I just got them a few days ago and today, I tossed the "Beginner's" one into the ol' DVD player. Good Lord. Beginner, my ass. I mean, some of this stuff was ridiculous. He called them "squat thrusts", but I've heard them called "burpees". Yeah. Fuck off, burpees. I was moaning, muttering "Bob, you suck", as I hoisted myself up and down. I hung in there for the whole time, but there were definitely some other things that I couldn't do. For example...high and low planks. You are in push-up position, then you go down to your elbows into plank, then you go back to your hands in push-up. WTF. Tricep pushups? Right. My arms are NOT strong enough yet to do these things completely. And that's okay. Strengthening my arms is definitely one of my major goals, esp with my upcoming nuptials and my beautiful dress. I want my arms to look smokin' hot. :-)
And that being said, if I don't lose a single pound between now and my wedding, I know that I will look beautiful, but more importantly, I will feel beautiful. I found MY dress. It is perfect, for me. And even if I didn't have a beautiful dress, I'll have an awesome guy waiting at the end of the aisle for me. :-) But, I know that if I stay focused on MY HEALTH and not on what I'll look like, I'll probably have more success. My energy level has definitely gone up. I feel sated when I eat, even when I eat "healthy" foods. I also know that i need to focus on adding more fruits and veggies to my day.

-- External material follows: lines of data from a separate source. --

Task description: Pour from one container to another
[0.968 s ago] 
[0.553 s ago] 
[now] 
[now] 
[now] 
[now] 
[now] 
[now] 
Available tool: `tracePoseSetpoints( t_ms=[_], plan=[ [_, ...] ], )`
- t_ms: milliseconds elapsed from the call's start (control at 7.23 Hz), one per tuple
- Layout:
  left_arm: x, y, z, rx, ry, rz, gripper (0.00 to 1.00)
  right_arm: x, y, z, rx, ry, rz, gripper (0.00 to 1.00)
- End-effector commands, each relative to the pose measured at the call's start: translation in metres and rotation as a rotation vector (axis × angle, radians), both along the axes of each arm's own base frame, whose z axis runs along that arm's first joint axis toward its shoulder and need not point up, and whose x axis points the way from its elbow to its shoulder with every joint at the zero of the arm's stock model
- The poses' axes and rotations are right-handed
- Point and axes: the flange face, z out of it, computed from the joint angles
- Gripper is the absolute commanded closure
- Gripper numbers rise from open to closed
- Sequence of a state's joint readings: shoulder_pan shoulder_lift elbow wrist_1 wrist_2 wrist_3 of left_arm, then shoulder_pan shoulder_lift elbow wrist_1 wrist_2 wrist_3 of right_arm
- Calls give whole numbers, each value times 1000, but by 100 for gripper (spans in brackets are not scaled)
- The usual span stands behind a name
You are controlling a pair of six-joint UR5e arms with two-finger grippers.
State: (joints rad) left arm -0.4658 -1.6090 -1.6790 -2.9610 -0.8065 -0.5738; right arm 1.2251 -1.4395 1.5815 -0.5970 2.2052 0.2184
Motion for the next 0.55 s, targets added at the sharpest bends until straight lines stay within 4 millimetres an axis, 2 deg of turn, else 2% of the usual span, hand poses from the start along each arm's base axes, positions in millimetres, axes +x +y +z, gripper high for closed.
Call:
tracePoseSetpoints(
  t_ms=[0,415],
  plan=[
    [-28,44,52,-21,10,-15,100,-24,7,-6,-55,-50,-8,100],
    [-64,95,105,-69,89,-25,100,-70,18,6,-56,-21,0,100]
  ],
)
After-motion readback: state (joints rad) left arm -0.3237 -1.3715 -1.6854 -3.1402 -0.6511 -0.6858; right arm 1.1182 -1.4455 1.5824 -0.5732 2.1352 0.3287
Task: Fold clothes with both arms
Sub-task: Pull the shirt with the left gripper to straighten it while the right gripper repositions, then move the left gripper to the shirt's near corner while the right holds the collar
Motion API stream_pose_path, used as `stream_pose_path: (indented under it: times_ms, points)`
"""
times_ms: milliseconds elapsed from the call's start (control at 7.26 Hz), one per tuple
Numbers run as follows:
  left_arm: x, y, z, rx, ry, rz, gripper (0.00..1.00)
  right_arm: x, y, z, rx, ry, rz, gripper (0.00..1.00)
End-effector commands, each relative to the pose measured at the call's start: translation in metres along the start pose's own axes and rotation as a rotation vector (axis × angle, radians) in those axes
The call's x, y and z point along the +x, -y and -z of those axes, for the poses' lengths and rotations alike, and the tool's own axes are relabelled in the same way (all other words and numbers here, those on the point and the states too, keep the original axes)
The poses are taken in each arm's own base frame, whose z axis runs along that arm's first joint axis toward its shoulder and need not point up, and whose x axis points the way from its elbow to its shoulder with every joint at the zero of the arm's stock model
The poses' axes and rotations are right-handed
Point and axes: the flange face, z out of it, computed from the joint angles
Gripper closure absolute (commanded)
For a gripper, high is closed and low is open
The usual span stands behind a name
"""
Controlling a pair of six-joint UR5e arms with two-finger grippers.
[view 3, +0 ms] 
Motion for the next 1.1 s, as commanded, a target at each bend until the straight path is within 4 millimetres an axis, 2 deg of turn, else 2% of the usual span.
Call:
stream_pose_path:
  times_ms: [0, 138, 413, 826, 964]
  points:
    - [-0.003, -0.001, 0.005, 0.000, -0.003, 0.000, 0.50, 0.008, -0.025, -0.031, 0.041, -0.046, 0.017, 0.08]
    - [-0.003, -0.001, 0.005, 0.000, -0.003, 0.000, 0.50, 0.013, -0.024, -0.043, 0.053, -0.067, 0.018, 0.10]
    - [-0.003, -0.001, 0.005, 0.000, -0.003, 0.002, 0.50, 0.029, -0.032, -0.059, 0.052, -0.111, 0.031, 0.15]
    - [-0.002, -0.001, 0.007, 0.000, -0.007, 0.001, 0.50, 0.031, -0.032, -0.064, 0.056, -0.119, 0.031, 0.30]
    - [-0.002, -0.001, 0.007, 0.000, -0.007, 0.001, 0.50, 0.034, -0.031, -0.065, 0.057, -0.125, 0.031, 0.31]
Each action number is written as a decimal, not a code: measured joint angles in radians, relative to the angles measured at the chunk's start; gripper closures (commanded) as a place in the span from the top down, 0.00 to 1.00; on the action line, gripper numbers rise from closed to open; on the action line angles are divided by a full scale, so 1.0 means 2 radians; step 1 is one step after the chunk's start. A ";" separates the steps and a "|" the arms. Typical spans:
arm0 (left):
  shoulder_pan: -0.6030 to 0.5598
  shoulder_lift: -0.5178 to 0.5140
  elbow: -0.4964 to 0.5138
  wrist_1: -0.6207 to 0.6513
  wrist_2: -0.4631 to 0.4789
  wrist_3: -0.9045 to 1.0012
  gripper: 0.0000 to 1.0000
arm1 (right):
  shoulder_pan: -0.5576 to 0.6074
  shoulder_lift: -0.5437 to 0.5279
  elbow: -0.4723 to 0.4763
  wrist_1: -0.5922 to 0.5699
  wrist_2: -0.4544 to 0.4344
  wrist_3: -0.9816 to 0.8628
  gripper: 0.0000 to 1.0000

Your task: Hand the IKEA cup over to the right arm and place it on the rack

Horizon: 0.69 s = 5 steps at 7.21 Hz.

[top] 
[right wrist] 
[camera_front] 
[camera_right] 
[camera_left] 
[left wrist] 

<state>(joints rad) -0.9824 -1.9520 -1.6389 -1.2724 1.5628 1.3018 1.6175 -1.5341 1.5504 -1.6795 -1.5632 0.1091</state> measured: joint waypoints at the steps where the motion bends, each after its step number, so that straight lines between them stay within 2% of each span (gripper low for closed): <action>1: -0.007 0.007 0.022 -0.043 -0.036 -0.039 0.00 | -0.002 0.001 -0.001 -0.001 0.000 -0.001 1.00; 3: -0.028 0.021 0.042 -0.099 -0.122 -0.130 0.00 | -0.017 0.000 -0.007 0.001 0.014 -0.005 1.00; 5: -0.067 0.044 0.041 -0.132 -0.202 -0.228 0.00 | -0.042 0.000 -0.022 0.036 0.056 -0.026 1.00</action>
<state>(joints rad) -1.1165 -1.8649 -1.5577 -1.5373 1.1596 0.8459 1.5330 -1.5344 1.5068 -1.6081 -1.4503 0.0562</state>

But, all in all, I FEEL GOOD. I forgot what it feels like to feel good. I have a lot of things to be happy about right now. And as a wise friend has told me, time and time again, I need to just "let the love in". I need to revel in my successes and in my joys. I don't think that means that I'm conceited, does it? I think I do a lot of suppressing of my emotions because I don't want to come off as a bragger or an egomaniac.
And maybe sometimes I feel like I don't deserve success, or love, or happiness. I don't work hard enough to reap the benefits that I SO want out of life. I want to be a REAL singer. Sure, I sing. Do I practice? Not a lot. Do I learn about singing? Do I attend performances? No. Do I audition? Occasionally. WHy do I do this? Not sure. I recall in high school that I did the same thing with classwork. I never had to work TOO hard to get good grades. Was I afraid of success because I didn't want to stand out? Perhaps. I got to college and was still used to coasting by. I got decent grades, but never truly developed my potential. I sightread my way through 7 semesters of clarinet lessons. I practiced my stuff for the ensembles that I was in because I loved to play in the group, just not the solo stuff. I suppose my life could best be represented by an iceberg. The tip of that iceberg is what I've unearthed through actual hardwork and motivation. The rest of that iceberg is my true potential, and yet, I choose to let it remain below the surface.
How do I change? How do I focus? How do I make the most out of my life at the age of 32? How do I let the love in?